→ Task description:
Beginning with the line that contains "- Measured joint", repeat each line exactly through the end of the listing below. Pictures stay out.

─── Recorded data ───

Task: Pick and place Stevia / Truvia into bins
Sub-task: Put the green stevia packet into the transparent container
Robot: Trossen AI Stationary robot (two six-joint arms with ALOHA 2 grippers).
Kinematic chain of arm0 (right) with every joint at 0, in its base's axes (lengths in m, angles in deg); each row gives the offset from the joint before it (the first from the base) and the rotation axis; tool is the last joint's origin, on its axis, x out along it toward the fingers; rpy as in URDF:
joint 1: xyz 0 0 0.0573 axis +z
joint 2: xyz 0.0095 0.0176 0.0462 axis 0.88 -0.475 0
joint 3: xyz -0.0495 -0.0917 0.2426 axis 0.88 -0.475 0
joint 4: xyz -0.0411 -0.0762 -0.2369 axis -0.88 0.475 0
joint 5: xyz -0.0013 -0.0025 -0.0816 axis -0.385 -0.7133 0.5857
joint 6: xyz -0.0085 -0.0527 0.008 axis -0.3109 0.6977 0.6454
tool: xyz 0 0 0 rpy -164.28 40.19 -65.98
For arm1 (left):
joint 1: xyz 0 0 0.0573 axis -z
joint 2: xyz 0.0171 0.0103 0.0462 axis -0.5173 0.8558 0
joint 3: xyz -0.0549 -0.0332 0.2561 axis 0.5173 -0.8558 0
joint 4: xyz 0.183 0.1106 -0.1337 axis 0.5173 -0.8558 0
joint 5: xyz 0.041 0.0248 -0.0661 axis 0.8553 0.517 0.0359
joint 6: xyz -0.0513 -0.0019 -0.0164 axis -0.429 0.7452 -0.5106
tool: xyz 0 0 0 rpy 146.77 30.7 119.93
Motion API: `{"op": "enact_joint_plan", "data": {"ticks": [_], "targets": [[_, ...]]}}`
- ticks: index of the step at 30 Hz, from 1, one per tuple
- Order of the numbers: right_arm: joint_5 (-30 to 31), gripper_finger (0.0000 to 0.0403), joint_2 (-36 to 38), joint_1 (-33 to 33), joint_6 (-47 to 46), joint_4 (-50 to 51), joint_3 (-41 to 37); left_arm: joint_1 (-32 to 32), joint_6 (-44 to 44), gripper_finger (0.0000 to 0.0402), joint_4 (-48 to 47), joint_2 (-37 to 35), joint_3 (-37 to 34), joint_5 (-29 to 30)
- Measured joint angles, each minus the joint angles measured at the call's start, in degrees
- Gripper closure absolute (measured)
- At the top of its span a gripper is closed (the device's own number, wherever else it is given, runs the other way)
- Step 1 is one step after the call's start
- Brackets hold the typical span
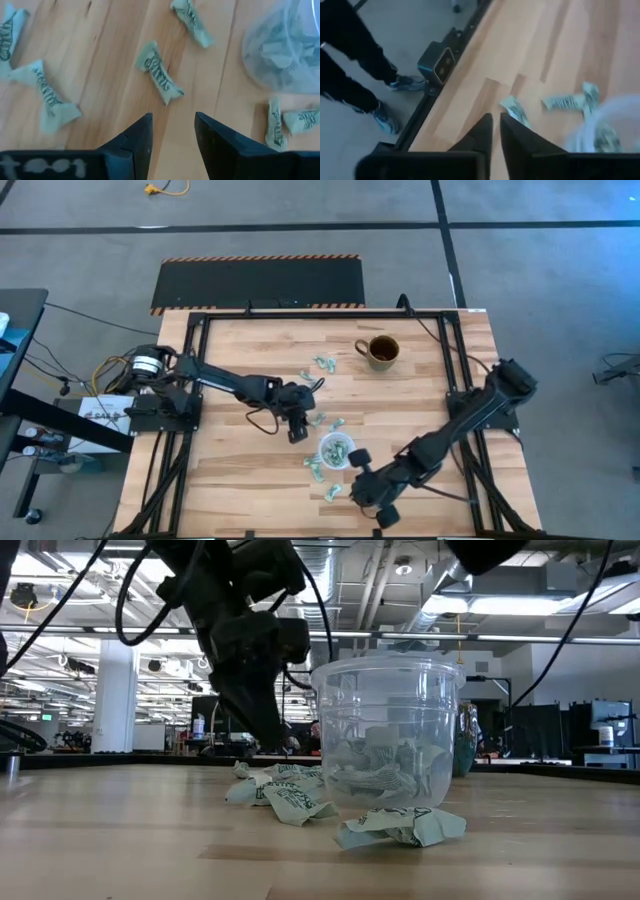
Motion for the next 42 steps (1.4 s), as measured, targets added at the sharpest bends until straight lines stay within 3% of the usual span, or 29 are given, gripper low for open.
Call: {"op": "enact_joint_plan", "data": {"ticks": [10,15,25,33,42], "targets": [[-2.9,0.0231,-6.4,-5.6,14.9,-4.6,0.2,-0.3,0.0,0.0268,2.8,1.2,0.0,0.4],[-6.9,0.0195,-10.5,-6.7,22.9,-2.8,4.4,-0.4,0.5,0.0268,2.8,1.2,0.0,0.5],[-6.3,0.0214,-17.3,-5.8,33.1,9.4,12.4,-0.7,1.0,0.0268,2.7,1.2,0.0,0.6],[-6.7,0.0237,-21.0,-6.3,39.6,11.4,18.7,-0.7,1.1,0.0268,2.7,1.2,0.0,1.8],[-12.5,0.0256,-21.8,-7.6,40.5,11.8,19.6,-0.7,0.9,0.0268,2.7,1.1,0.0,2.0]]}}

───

→ Solved problem:
- Measured joint angles, each minus the joint angles measured at the call's start, in degrees
- Gripper closure absolute (measured)
- At the top of its span a gripper is closed (the device's own number, wherever else it is given, runs the other way)
- Step 1 is one step after the call's start
- Brackets hold the typical span
Motion for the next 42 steps (1.4 s), as measured, targets added at the sharpest bends until straight lines stay within 3% of the usual span, or 29 are given, gripper low for open.
Call: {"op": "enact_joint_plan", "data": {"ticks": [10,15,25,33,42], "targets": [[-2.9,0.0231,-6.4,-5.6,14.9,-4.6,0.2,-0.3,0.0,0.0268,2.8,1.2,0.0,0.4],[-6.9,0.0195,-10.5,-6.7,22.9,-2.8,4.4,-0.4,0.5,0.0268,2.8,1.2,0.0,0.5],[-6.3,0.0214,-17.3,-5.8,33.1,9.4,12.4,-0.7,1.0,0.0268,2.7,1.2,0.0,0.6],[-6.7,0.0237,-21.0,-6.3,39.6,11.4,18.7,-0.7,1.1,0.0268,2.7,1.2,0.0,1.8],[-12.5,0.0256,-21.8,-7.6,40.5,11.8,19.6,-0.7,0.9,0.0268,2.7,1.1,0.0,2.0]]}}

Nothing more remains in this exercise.